Individual Reporting Requirement: Each individual taxpayer must file their own cryptocurrency tax return. Joint filing or consolidated reporting is not permitted for crypto transactions. Even if you share a cryptocurrency account with a spouse or family member, each person must separately report their proportional share of transactions and resulting gains or losses.
Comprehensive Cost Inclusion: When calculating your cost basis, include all expenses directly related to acquiring or selling cryptocurrencies. This encompasses not only the purchase price but also transaction fees, exchange commissions, network fees (gas fees), and any other costs that are intrinsically linked to the transaction. Proper cost accounting ensures you are not overpaying taxes on your crypto gains.

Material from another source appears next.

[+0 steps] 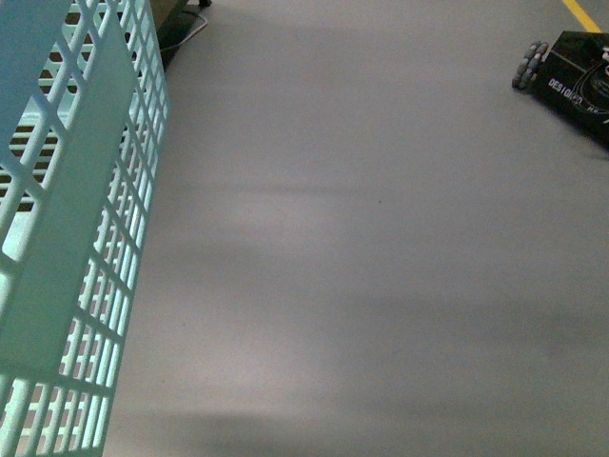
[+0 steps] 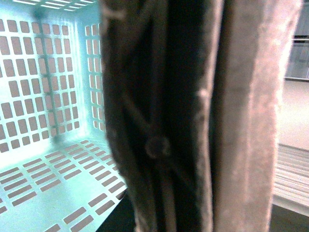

Solidarity Tax Considerations: Cryptocurrency income is included when calculating the solidarity tax, which is a 4% additional levy on income exceeding 1 million PLN (approximately $250,000). High-volume cryptocurrency traders and investors need to be aware of this additional tax burden when their total income, including crypto gains, crosses this threshold. This surtax applies to the portion of income above the threshold and is calculated separately from the standard 19% cryptocurrency tax.
PIT-38 is a tax form for reporting cryptocurrency transactions in personal income tax returns. Crypto investors must file it to ensure tax compliance and avoid penalties from incorrect reporting.
In the US, you only need to report taxes when you sell or dispose of crypto at a profit. Simply holding crypto without selling does not trigger tax reporting obligations.
Cost basis equals purchase price plus transaction fees. Capital gains equal selling price minus cost basis. Maintain accurate records of all transactions for tax compliance and PIT-38 reporting.
Mining, airdrops, and staking rewards are taxable income in Poland and must be reported on PIT-38 form. They are subject to a 19% flat tax rate. Only directly related transaction costs can be deducted; mining-related expenses like equipment and electricity cannot be deducted due to cost allocation difficulties.
Failing to report crypto transactions may result in tax evasion charges, substantial fines, and legal penalties. Tax authorities can audit your records, demand back taxes with interest, and pursue enforcement actions. Non-compliance is considered illegal.
No. Transferring cryptocurrency to your own wallet is a non-taxable event and does not require PIT-38 reporting. This is simply moving assets between your own accounts, not a taxable transaction.
Keep all crypto transaction records including purchases, sales, exchanges, and transfers. Document transaction dates, amounts, acquisition costs, fair market values, and tax impacts for accurate PIT-38 reporting.
Long-term crypto holdings qualify for lower capital gains tax rates, while short-term trades are taxed at ordinary income rates. PIT-38 requires holding periods to determine which rate applies to your gains.